Il n’en est rien mais une porte était ouverte dans l’exploration de la petite histoire de France et de ses secrets militaires. A peu près à la même époque Didier Daeninckx écrivait Le Der des der, roman dans lequel l’auteur ouvrait une page méconnue de l’histoire, la répression des soldats russes qui désiraient regagner leur pays afin de participer au partage des terres, en 1917 et la conduite scandaleuse de l’état-major militaire français de cette époque.

Or le grand-père paternel de Didier Daeninckx fut lui-même déserteur après avoir vécu trois ans dans les tranchées, échappant aux recherches et aux pelotons d’exécution et enfin amnistié alors qu’il avait été condamné pour trois ans aux travaux forcés. D’autres n’eurent pas la chance de survivre aux ignominies despotiques de militaires intransigeants planqués dans leur état-major, alors que ce qui leur était reproché équivalait à peu de chose, pour ne pas dire à rien.

Instituteur, tout comme sa femme, au Chefresne, petit bourg situé entre Percy et Villedieu les Poêles dans la Manche, Théophile Maupas apprend en lisant le journal l’assassinat de Jaurès. Nous sommes le 2 Août 1914. Quelques jours plus tard, le tocsin résonne dans le village. C’est la mobilisation générale. Malgré ses quarante ans et sa situation d’instituteur, Théophile est incorporé, avec en compensation le grade de caporal. Direction Souain dans la Marne alors que tout le monde pensait qu’il serait affecté à l’arrière. De septembre 1914 à mars 1915, sa compagnie croupit dans les tranchées, avançant de quelques mètres ou stagnant la plupart du temps, dans la pluie, la boue, le froid, le gel, ayant pour objectif un moulin ou une crête. Reprendre du terrain à l’ennemi, idée fixe des gradés qui délègue des sous-officiers chargés non pas de leur remonter le moral mais les bretelles. Lors du commandement du déclanchement d’une attaque quelques hommes grognent. Ils n’en peuvent plus. Ils sont fatigués, harassés, exténués, ils ont le moral dans les bandes molletières.
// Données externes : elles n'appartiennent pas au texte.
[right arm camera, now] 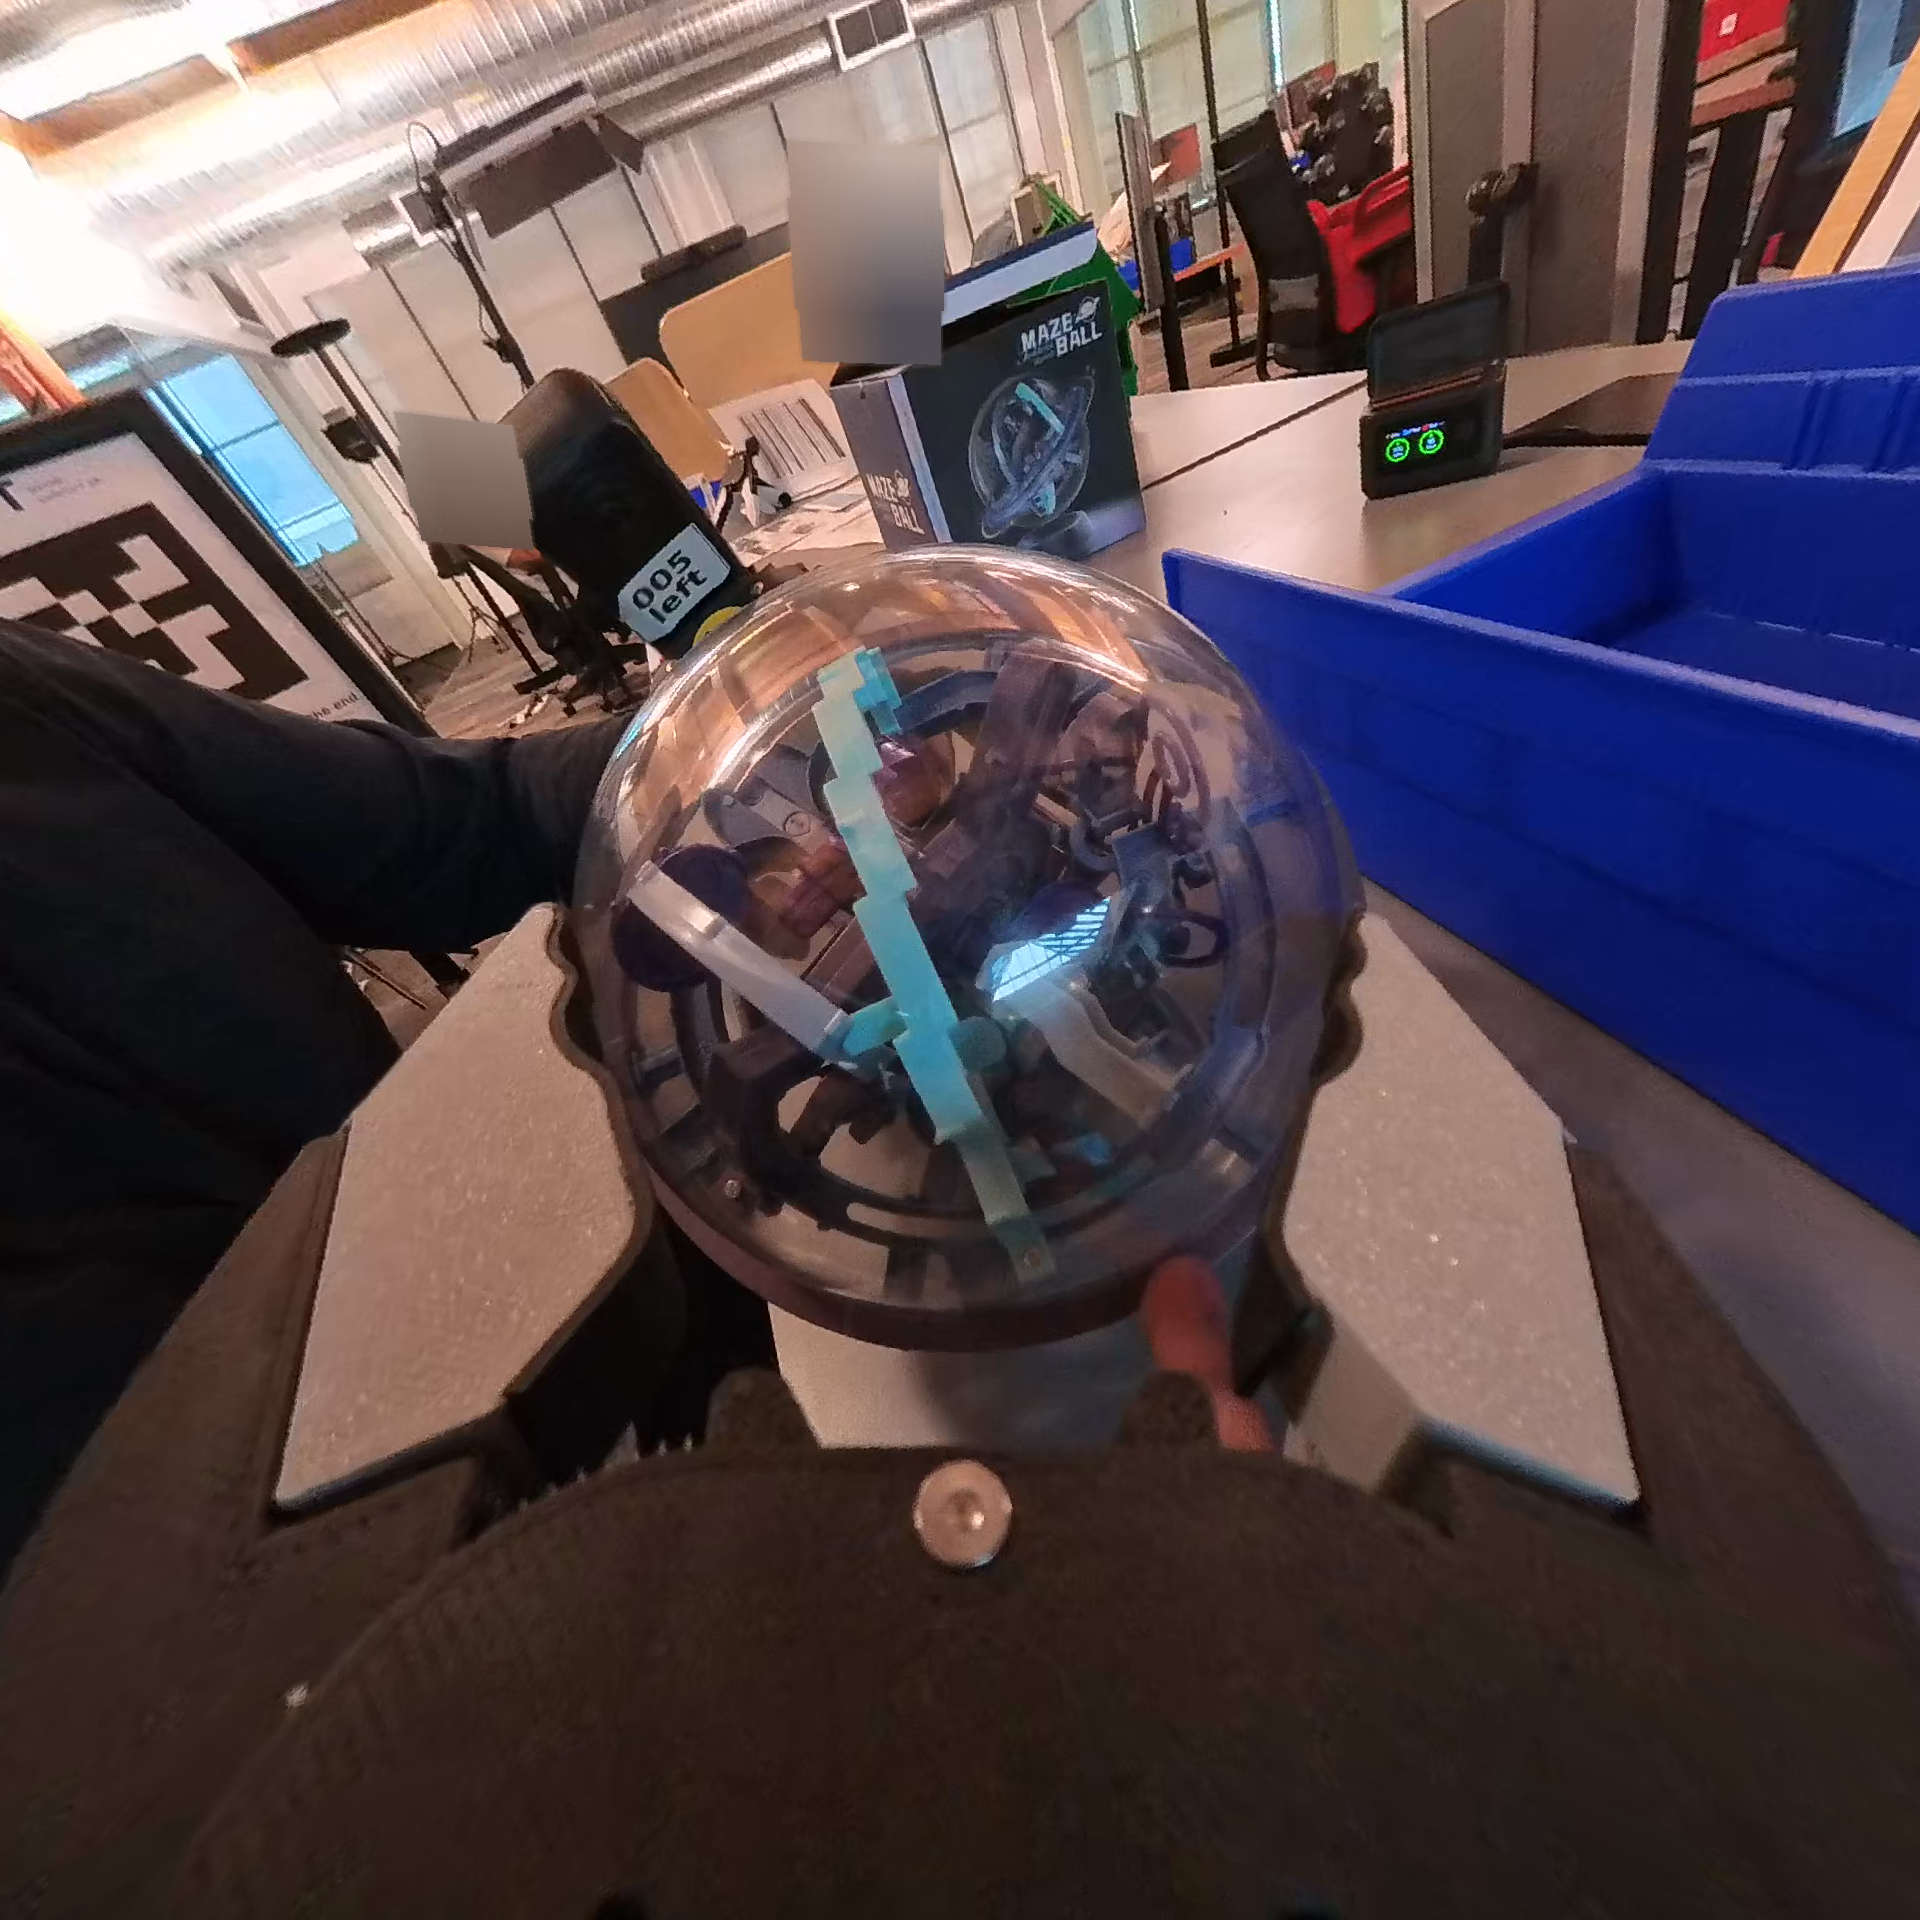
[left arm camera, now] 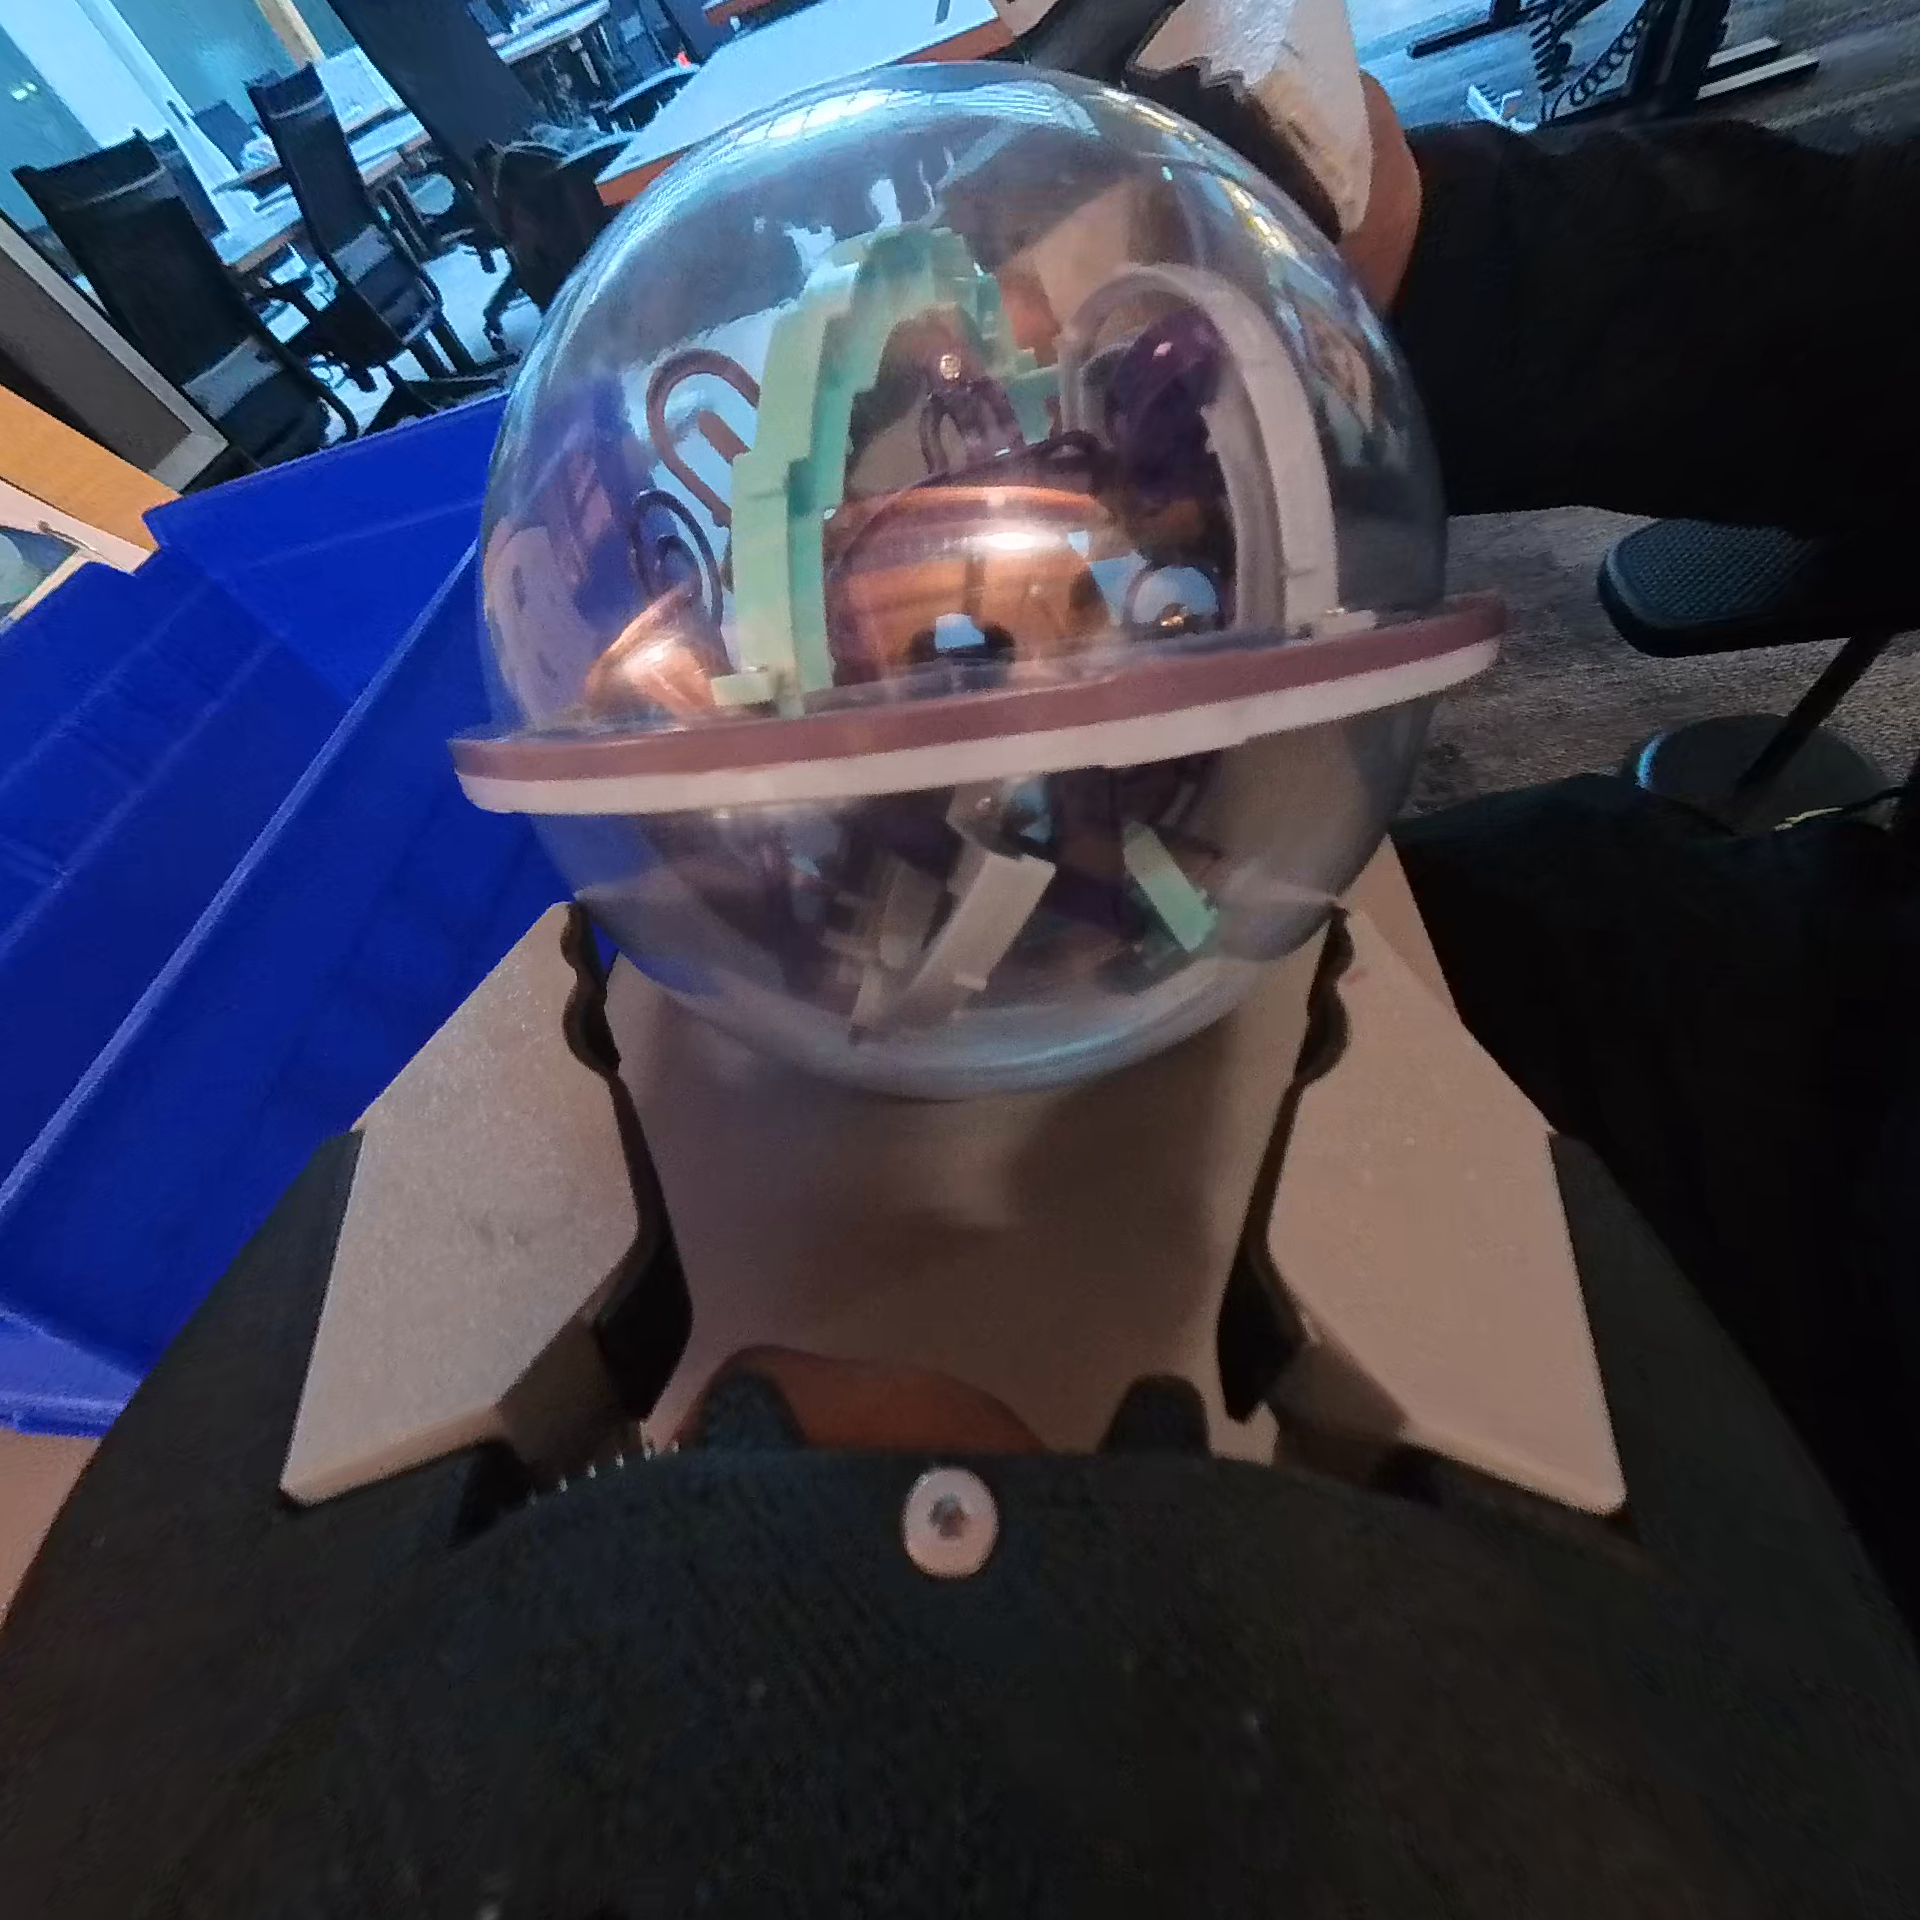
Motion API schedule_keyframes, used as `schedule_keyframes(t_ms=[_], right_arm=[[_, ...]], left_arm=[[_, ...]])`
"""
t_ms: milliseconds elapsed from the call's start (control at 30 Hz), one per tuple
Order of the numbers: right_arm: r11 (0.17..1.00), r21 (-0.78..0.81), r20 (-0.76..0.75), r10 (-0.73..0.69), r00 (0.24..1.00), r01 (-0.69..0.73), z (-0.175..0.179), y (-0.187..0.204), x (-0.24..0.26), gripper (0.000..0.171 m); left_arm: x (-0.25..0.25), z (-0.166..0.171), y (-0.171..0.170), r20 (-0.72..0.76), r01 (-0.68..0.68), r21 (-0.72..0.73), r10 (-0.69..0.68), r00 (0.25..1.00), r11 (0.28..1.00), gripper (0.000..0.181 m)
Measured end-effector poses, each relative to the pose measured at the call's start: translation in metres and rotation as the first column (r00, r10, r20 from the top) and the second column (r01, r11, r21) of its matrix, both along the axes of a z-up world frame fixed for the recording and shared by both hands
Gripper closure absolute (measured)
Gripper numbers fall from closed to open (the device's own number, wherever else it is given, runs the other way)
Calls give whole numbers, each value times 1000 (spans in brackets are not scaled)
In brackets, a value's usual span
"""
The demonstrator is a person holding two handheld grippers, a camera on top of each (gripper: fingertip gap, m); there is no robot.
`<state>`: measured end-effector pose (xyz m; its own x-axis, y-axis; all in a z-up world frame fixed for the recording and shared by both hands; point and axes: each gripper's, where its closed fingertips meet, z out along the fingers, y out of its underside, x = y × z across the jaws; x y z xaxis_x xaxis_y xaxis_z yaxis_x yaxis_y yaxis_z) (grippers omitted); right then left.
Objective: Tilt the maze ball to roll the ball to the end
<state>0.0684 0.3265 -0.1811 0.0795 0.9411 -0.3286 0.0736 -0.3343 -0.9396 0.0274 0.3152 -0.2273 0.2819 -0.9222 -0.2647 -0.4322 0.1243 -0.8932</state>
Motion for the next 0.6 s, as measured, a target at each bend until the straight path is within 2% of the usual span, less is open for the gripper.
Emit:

Pendant ce temps au Chefresne, comme ailleurs, les femmes accomplissent les travaux des champs en plus d’élever leurs enfants, qui pour certains n’auront jamais le plaisir de voir leur père décédé avant leur naissance. Blanche fait office de secrétaire de mairie et rédige les lettres de celles qui ne savent ni lire ni écrire. Jusqu’au jour, courant mars 1915, où elle reçoit un courrier officiel lui annonçant le décès de son mari. Non pas mort pour la France, ce qui eut été une piètre consolation, mais fusillé pour l’exemple. Elle ne peut y croire mais pourtant la réalité est là. Et tout le monde autour d’elle se détourne. Elle luttera contre vents et marées pendant dix neuf ans afin de réhabiliter la mémoire de Théophile, recherchant des témoignages auprès de soldats ayant soit connus son époux, soit auprès de ceux qui auraient eu connaissance des faits.

Malgré l’administration, malgré les mauvaises langues, malgré l’inertie ou la mauvaise foi militaire, elle va démontrer un courage à toute épreuve, réussissant à mobiliser des associations, des personnes qui se sentent impliquées dans son combat, car Théophile ne fut pas le seul à être « fusillé pour l’exemple ». Un livre écrit comme un roman, ménageant le suspense, et instillant une révolte dans le cœur du lecteur devant l’abjection, l’infamie, la bassesse des officiers militaires qui non contents d’avoir envoyés au peloton d’exécution des hommes innocents, paradèrent à l’armistice et reçurent la Légion d’Honneur. Un livre émouvant qui donne à réfléchir sur les déclarations des instances officielles.

Ce livre a fait l’objet d’une adaptation cinématographique, réalisation de Patrick Jamain, scénario et dialogues Alain Moreau, avec dans les rôles principaux Romane Bohringer et Thierry Frémont.


Macha SERY & Alain MOREAU : Blanche MAUPAS, la veuve de tous les fusillés. Editions de l’Archipel. Novembre 2009.236 pages. 22,50€.